Le corps des défunts: amour et espérance
C’est pourquoi l’Église attache une grande importance au corps des défunts. Même si ce corps, séparé de l’âme, n’est plus qu’une dépouille mortelle, une enveloppe qu’a quittée l’âme, il n’en demeure pas moins que cette séparation est provisoire et que c’est à partir de cette peau morte que nous ressusciterons dans la gloire. À ce titre, le corps du défunt mérite notre amour et notre sollicitude. C’est pourquoi le CEC recommande l’ensevelissement comme une «oeuvre de miséricorde corporelle» (2300), alors que l’incinération est tolérée si elle n’exprime pas une mise en cause de la résurrection de la chair (2301 et Code de droit canon, can. 1176, § 3). Car il est clair que la crémation peut effectivement être comprise, dans certains cas, comme un manque d’amour pour le corps: on s’empresse de le brûler comme pour se débarrasser de cette enveloppe encombrante qui, de toute manière, est destinée à finir en poussière. Toutefois, ce n’est pas la crémation elle-même qui est condamnée, mais seulement l’esprit qui l’anime parfois.
Nos pratiques funéraires témoignent du respect évangélique pour le corps du défunt: la toilette, l’exposition, la veillée dans le recueillement et la prière, la présence d’un crucifix, image du Christ mort sur la croix pour que nous ayons la vie, et de cierges dont la lumière symbolise l’espérance chrétienne dans la venue du Royaume où resplendira une autre lumière, éternelle celle-là.
Plus encore, la liturgie des funérailles, par ses paroles et par ses gestes, exprime avec une belle sérénité la «miséricorde corporelle» des chrétiens. Le prêtre bénit le corps qui repose dans le cercueil, c’est-à-dire qu’il en dit du bien et qu’il appelle le bien sur lui.
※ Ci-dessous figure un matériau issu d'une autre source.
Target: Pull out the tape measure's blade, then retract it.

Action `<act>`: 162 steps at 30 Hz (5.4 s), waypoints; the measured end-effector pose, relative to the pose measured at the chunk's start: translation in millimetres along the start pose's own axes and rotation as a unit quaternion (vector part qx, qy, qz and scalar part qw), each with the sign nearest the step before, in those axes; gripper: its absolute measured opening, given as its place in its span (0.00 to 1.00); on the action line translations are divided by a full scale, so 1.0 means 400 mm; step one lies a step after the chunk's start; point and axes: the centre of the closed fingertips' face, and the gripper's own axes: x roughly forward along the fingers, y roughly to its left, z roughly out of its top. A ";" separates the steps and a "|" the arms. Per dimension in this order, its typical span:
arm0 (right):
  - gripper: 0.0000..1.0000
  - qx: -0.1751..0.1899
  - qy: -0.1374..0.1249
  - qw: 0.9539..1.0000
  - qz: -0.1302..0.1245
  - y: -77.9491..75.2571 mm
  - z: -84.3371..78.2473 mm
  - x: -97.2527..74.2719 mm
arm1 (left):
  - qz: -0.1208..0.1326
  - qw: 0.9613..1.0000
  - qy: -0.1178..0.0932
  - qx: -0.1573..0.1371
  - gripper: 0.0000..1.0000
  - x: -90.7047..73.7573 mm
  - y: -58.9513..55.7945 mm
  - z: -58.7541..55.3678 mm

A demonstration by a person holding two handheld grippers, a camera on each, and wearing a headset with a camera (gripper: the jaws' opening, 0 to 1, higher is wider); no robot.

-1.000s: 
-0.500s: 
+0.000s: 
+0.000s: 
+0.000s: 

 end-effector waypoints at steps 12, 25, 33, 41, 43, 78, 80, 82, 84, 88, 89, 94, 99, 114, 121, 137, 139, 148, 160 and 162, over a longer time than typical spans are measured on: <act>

L’encensement est un signe de vénération: le corps y a droit comme le Saint Sacrement, l’autel, les reliques, le crucifix, les ministres ordonnés et le peuple de Dieu; ce geste liturgique nous invite également à entourer fidèlement le défunt de notre prière, selon l’analogie qui trouve sa source dans le psaume 141 (140), verset 2. L’eau bénite enfin, dont on asperge le cercueil au cimetière lors de la cérémonie appelée absoute, fait référence au Baptême qui était déjà, du vivant de la personne, mort au monde et au péché et nouvelle naissance dans le Christ; ainsi est soulignée la continuité entre le Baptême et la mort chrétienne qui l’accomplit. Le signe de la croix rappelle la mort du Christ et symbolise la conformation du chrétien au Christ dans la mort.
Après ce dernier adieu, le corps peut donc reposer en paix: parents et amis du défunt pourront continuer de manifester par leurs visites leur amour pour ce corps — amour fondé sur l’espérance de la résurrection finale où tous seront réunis dans le Christ pour goûter la joie éternelle.